In an interview with GQ magazine, shortly after the release of “Blurred Lines”, Thicke explained the song’s provenance, saying: “[Producer] Pharrell [Williams] and I were in the studio and I told him that one of my favourite songs of all time was Marvin Gaye’s ‘Got to Give It Up’. I was like, ‘Damn, we should make something like that, something with that groove’. Then he started playing a little something and we literally wrote the song in about a half hour and recorded it.”
Yet in a subsequent interview with the website TMZ – after he had filed his pre-emptive lawsuit – the singer apparently denied thinking of Gaye’s work while writing the song. In their countersuit, Gaye’s children cite several leading music critics who noted the similarities between Thicke’s hit and Gaye’s, as well as a report by musicologist Judith Finell which reportedly points to multiple parallels in the two tracks. The family describes Thicke’s work as “blatant copying of a constellation of distinctive and significant compositional elements of Marvin Gaye’s classic No 1 song”.
The suit also targets song publisher EMI, which is owned by Sony/ATV. Though the Gaye family holds the rights to the two Marvin Gaye hits in question, EMI presently controls the administration and protection of their copyrights. The firm is also a co-publisher of the producer Williams’ work, and thus also enjoys co-ownership of “Blurred Lines”. The Gaye family claims EMI’s chairman accused them of “killing the goose that laid the golden egg” by making their suspicions about the song known and thus jeopardising its chances to win a Grammy award. The claims have yet to be tested.
In August it was reported that Thicke had offered the Gayes a six-figure settlement to prevent a legal battle, but that they had refused the offer. That story was false, the Gayes claim. They want EMI deprived of any profits from “Blurred Lines” – and denied control of their father’s catalogue.
Thicke’s lawyer told The Hollywood Reporter that the family’s claims were baseless. “EMI consulted their own expert musicologists who gave the same opinion our three musicologists gave: the genres of the songs are the same, the notes are different,” King said. “So whether or not plaintiffs are fans of Marvin Gaye is irrelevant; no infringement occurred here.”
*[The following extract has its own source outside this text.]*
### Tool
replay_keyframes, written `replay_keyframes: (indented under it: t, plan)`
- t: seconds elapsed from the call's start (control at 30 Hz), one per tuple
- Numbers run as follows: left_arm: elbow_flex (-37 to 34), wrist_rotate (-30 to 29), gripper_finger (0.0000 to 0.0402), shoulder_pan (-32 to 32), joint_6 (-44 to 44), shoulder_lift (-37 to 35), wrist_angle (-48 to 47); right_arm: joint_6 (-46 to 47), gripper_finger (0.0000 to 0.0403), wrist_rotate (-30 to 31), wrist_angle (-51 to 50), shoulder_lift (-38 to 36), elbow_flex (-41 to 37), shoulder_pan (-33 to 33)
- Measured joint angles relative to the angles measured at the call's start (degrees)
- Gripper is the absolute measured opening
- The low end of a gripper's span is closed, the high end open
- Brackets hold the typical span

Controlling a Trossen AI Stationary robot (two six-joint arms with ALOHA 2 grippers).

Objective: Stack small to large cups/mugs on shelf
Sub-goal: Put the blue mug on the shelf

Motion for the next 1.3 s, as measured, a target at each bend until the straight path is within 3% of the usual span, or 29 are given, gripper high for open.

Battle lines: The critic’s view
Robin Thicke ‘Love After War’/Marvin Gaye ‘After the Dance’
The andante tempo is the same, and the soul-sounding instrumentation similar. The falsetto vocal of Thicke’s chorus shares a striking similarity with Gaye’s, but the chord progressions sound different.
Robin Thicke ‘Blurred Lines’/Marvin Gaye ‘Got to Give it up’
The high-pitched whoops, the bass groove and the high-end cowbells give the songs an undeniably similar vibe. But they differ melodically.
Robin Thicke ‘Make U Love Me’/Marvin Gaye ‘I Want You’
Thicke’s song has been accused of using identical lyrics (“And I want you/ And how I want you to want me” versus Gaye’s “Want you to want me, baby, just like I want you”). They are mining the same theme and that’s where the similarities end.